"""

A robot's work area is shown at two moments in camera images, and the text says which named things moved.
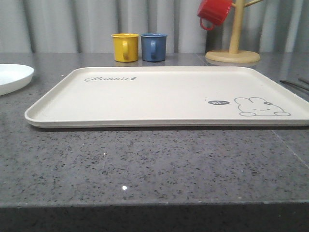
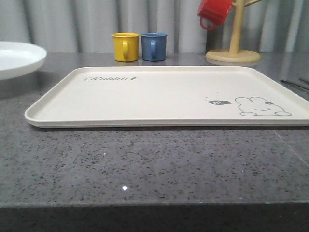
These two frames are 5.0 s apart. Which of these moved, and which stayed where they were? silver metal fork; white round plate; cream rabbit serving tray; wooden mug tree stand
Moved: white round plate
Stayed: cream rabbit serving tray; wooden mug tree stand; silver metal fork
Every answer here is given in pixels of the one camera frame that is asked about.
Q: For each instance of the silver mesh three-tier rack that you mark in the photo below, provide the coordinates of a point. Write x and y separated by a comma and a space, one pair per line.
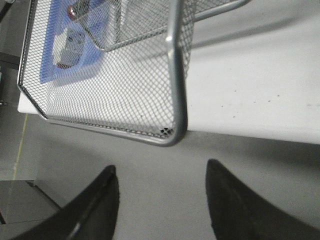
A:
139, 89

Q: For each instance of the blue plastic tray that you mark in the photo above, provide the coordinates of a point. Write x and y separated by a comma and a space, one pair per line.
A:
101, 26

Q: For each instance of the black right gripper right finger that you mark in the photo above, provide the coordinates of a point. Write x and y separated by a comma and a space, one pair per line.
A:
238, 213

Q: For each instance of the red emergency stop button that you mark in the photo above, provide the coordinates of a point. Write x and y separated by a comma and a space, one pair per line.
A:
78, 9

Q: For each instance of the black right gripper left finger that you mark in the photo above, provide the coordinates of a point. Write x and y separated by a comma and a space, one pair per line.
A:
92, 215

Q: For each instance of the black cabinet on floor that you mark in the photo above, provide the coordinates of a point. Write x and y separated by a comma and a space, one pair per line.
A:
22, 201

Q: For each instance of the white circuit breaker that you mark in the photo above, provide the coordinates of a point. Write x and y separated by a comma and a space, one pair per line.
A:
72, 50

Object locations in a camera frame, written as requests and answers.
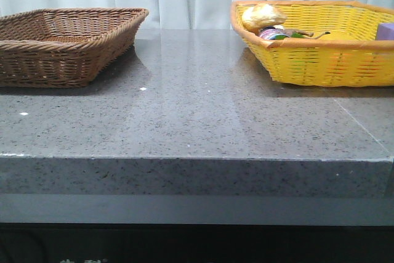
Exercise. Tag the yellow fruit with stem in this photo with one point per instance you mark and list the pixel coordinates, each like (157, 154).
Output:
(337, 36)

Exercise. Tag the yellow woven basket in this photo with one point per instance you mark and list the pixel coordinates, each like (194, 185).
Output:
(314, 62)

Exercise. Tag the purple foam block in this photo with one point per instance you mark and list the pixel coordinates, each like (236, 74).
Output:
(385, 32)

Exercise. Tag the beige bread roll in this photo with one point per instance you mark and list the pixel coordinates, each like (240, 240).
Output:
(261, 16)

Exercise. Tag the green leaf item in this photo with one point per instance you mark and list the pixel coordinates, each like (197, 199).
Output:
(294, 35)

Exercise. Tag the brown wicker basket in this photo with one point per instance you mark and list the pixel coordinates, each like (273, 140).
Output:
(64, 48)

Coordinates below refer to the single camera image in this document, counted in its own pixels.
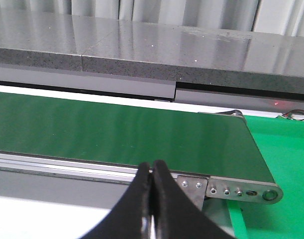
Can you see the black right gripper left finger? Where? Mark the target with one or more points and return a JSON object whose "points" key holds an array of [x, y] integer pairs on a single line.
{"points": [[130, 217]]}

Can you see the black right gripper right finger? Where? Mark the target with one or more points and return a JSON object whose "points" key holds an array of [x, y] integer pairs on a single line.
{"points": [[176, 217]]}

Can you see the green conveyor belt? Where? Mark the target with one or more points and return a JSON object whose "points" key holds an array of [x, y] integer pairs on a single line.
{"points": [[211, 144]]}

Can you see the grey panel under counter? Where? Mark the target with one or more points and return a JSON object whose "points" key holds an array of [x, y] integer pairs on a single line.
{"points": [[141, 87]]}

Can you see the bright green mat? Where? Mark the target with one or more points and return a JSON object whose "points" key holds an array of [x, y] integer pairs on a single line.
{"points": [[281, 142]]}

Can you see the dark granite counter slab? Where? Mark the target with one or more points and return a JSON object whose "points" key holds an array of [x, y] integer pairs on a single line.
{"points": [[224, 58]]}

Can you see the white pleated curtain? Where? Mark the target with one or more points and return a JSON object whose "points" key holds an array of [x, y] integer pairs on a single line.
{"points": [[283, 17]]}

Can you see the aluminium conveyor side rail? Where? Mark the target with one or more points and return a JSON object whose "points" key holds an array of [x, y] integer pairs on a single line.
{"points": [[196, 186]]}

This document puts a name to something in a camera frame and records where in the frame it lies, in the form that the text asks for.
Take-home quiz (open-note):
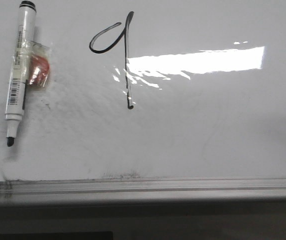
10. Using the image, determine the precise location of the white whiteboard with aluminium frame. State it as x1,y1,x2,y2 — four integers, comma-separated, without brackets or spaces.
0,0,286,207

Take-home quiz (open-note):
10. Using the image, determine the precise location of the red magnet taped to marker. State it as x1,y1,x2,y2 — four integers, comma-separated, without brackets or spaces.
26,41,52,88

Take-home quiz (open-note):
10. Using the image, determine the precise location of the white black-tipped whiteboard marker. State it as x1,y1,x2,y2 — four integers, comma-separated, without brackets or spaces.
5,0,37,147

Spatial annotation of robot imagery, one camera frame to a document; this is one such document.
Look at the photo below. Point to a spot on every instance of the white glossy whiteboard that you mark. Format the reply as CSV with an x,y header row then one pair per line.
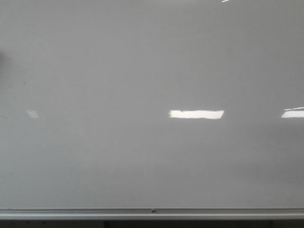
x,y
151,104

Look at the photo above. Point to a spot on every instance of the aluminium whiteboard tray rail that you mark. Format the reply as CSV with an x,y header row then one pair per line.
x,y
151,214

"""

All the lines above are to be given again exactly as they read, with the pictures removed.

> **ANSWER TO THIS EXERCISE**
A robot's work area is shown at two moments in camera images, and the text says which named things moved.
These two frames are 5.0 s apart. Which of these moved, and which stayed where they were? silver metal fork; white round plate; cream rabbit serving tray; wooden mug tree stand
Moved: white round plate
Stayed: cream rabbit serving tray; wooden mug tree stand; silver metal fork
Every answer here is given in pixels of the one camera frame that is asked about.
Q: For each instance of the silver mesh three-tier rack that you mark in the photo below, provide the coordinates of a point. Write x and y separated by a comma and a space, one pair per line.
A:
139, 89

Q: For each instance of the blue plastic tray that you mark in the photo above, provide the coordinates of a point. Write x and y separated by a comma and a space, one pair per line.
A:
101, 26

Q: For each instance of the black right gripper right finger that you mark in the photo above, provide the coordinates of a point. Write x and y separated by a comma and a space, one pair per line.
A:
238, 213

Q: For each instance of the red emergency stop button that you mark in the photo above, provide the coordinates of a point. Write x and y separated by a comma and a space, one pair per line.
A:
78, 9

Q: For each instance of the black right gripper left finger that you mark in the photo above, provide the coordinates of a point. Write x and y separated by a comma and a space, one pair per line.
A:
92, 215

Q: For each instance of the black cabinet on floor that you mark in the photo above, provide the coordinates of a point. Write x and y separated by a comma and a space, one pair per line.
A:
22, 201

Q: For each instance of the white circuit breaker that you mark in the photo above, provide the coordinates of a point. Write x and y separated by a comma and a space, one pair per line.
A:
72, 50

Object locations in a camera frame, written as requests and answers.
Exercise. Tag the yellow fruit with stem in this photo with one point per instance you mark and list the pixel coordinates, each like (157, 154).
Output:
(337, 36)

Exercise. Tag the yellow woven basket in this photo with one point per instance you mark and list the pixel coordinates, each like (194, 185).
Output:
(314, 62)

Exercise. Tag the purple foam block in this photo with one point per instance you mark and list the pixel coordinates, each like (236, 74).
Output:
(385, 32)

Exercise. Tag the beige bread roll in this photo with one point per instance you mark and list the pixel coordinates, each like (240, 240).
Output:
(261, 16)

Exercise. Tag the green leaf item in this photo with one point per instance you mark and list the pixel coordinates, each like (197, 199).
Output:
(294, 35)

Exercise. Tag the brown wicker basket in this photo with one point per instance you mark and list the pixel coordinates, each like (273, 140).
Output:
(64, 48)

Coordinates below refer to the single camera image in this document, counted in its own pixels.
Can you see the black right gripper left finger? Where? Mark the target with one or more points and return a JSON object whose "points" key holds an array of [x, y] integer pairs on a single line.
{"points": [[130, 217]]}

Can you see the black right gripper right finger? Where? Mark the target with one or more points and return a JSON object whose "points" key holds an array of [x, y] integer pairs on a single line.
{"points": [[176, 217]]}

Can you see the green conveyor belt? Where? Mark the target with one or more points and return a JSON object whose "points" key holds an array of [x, y] integer pairs on a single line.
{"points": [[211, 144]]}

Can you see the grey panel under counter? Where? Mark the target with one or more points and return a JSON object whose "points" key holds an array of [x, y] integer pairs on a single line.
{"points": [[141, 87]]}

Can you see the bright green mat? Where? Mark the target with one or more points and return a JSON object whose "points" key holds an array of [x, y] integer pairs on a single line.
{"points": [[281, 142]]}

Can you see the dark granite counter slab? Where? Mark the target with one or more points and return a JSON object whose "points" key holds an array of [x, y] integer pairs on a single line.
{"points": [[224, 58]]}

Can you see the white pleated curtain? Where? Mark the target with one or more points and return a JSON object whose "points" key holds an array of [x, y] integer pairs on a single line.
{"points": [[283, 17]]}

Can you see the aluminium conveyor side rail? Where? Mark the target with one or more points and return a JSON object whose "points" key holds an array of [x, y] integer pairs on a single line.
{"points": [[196, 186]]}

This document puts a name to something in a camera frame and records where in the frame it lies, in the form that the text asks for.
Take-home quiz (open-note):
10. Using the image, determine the precise location of the white whiteboard with aluminium frame. State it as x1,y1,x2,y2 — four integers, comma-separated, without brackets or spaces.
0,0,286,207

Take-home quiz (open-note):
10. Using the image, determine the precise location of the red magnet taped to marker. State it as x1,y1,x2,y2 — four integers, comma-separated, without brackets or spaces.
26,41,52,88

Take-home quiz (open-note):
10. Using the image, determine the precise location of the white black-tipped whiteboard marker. State it as x1,y1,x2,y2 — four integers, comma-separated, without brackets or spaces.
5,0,37,147

Spatial annotation of robot imagery, one camera frame to a document; this is one such document.
Look at the photo below. Point to a spot on every instance of the white glossy whiteboard that you mark. Format the reply as CSV with an x,y header row then one pair per line.
x,y
151,104

Look at the photo above. Point to a spot on every instance of the aluminium whiteboard tray rail that you mark. Format the reply as CSV with an x,y header row then one pair per line.
x,y
151,214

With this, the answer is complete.